* [YOUR OBJECTIVE]: Would you output the listing exactly, with every image omitted?

* [SOURCE MATERIAL]:
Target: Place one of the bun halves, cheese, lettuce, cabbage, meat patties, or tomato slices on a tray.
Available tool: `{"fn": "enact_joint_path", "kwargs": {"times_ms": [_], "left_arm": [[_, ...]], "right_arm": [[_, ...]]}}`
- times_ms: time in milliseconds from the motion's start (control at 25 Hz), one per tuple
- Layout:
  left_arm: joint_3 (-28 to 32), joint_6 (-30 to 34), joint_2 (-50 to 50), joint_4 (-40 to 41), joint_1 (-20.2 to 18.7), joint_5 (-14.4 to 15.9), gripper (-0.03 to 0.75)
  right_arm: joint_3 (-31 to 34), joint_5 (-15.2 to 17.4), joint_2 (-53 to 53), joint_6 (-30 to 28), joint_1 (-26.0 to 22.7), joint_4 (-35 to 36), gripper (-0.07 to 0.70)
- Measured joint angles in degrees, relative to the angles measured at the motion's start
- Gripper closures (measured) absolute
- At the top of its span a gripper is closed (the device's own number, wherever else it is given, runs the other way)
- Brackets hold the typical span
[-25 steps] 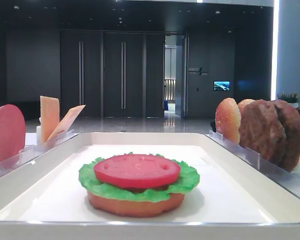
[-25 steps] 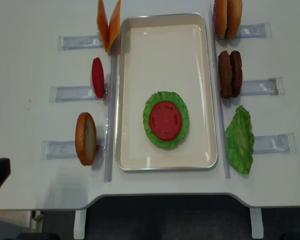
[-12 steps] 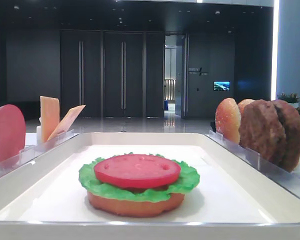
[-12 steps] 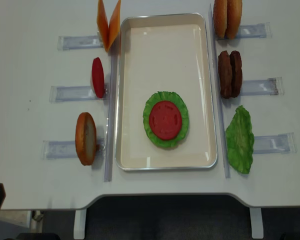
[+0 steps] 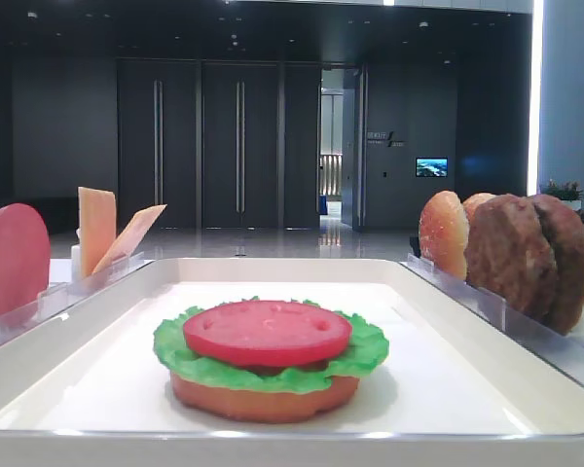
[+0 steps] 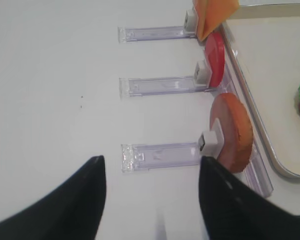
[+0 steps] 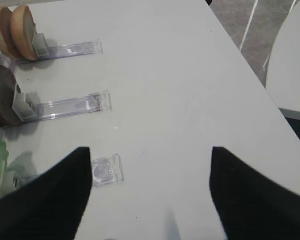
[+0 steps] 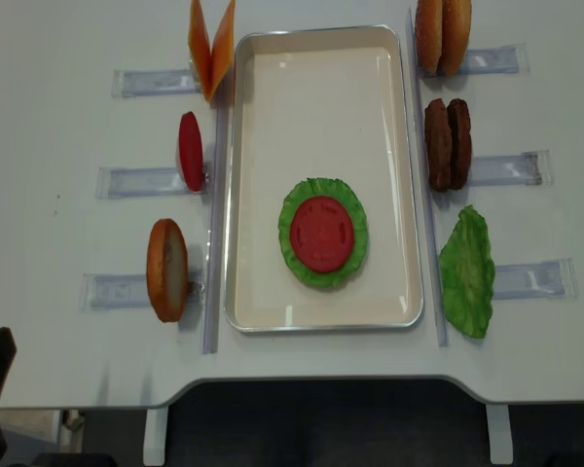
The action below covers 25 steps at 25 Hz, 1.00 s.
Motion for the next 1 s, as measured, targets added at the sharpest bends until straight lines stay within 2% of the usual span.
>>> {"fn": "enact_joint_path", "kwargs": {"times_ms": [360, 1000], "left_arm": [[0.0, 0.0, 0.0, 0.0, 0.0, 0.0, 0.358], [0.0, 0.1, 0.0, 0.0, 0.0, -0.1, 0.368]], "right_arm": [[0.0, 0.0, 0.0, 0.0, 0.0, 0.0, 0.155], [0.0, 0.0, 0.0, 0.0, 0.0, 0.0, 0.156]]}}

* [EXERCISE SOLUTION]:
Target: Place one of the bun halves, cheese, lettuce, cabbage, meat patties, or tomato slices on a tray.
Available tool: `{"fn": "enact_joint_path", "kwargs": {"times_ms": [_], "left_arm": [[_, ...]], "right_arm": [[_, ...]]}}`
- times_ms: time in milliseconds from the motion's start (control at 25 Hz), one per tuple
- Layout:
  left_arm: joint_3 (-28 to 32), joint_6 (-30 to 34), joint_2 (-50 to 50), joint_4 (-40 to 41), joint_1 (-20.2 to 18.7), joint_5 (-14.4 to 15.9), gripper (-0.03 to 0.75)
  right_arm: joint_3 (-31 to 34), joint_5 (-15.2 to 17.4), joint_2 (-53 to 53), joint_6 (-30 to 28), joint_1 (-26.0 to 22.7), joint_4 (-35 to 36), gripper (-0.07 to 0.70)
- Measured joint angles in degrees, relative to the angles measured at the motion's start
- Gripper closures (measured) absolute
- At the top of its span a gripper is closed (the device's own number, wherever else it is given, runs the other way)
- Brackets hold the typical span
[-25 steps] 
[-25 steps] 
[-12 steps] 
[-12 steps] 
[+0 steps] 
[+0 steps] 
[+0 steps] 
[+0 steps] 
The action below covers 25 steps at 25 Hz, 1.00 s.
Motion for the next 1 s, as measured, targets added at the sharpest bends until straight lines stay within 2% of the usual span.
>>> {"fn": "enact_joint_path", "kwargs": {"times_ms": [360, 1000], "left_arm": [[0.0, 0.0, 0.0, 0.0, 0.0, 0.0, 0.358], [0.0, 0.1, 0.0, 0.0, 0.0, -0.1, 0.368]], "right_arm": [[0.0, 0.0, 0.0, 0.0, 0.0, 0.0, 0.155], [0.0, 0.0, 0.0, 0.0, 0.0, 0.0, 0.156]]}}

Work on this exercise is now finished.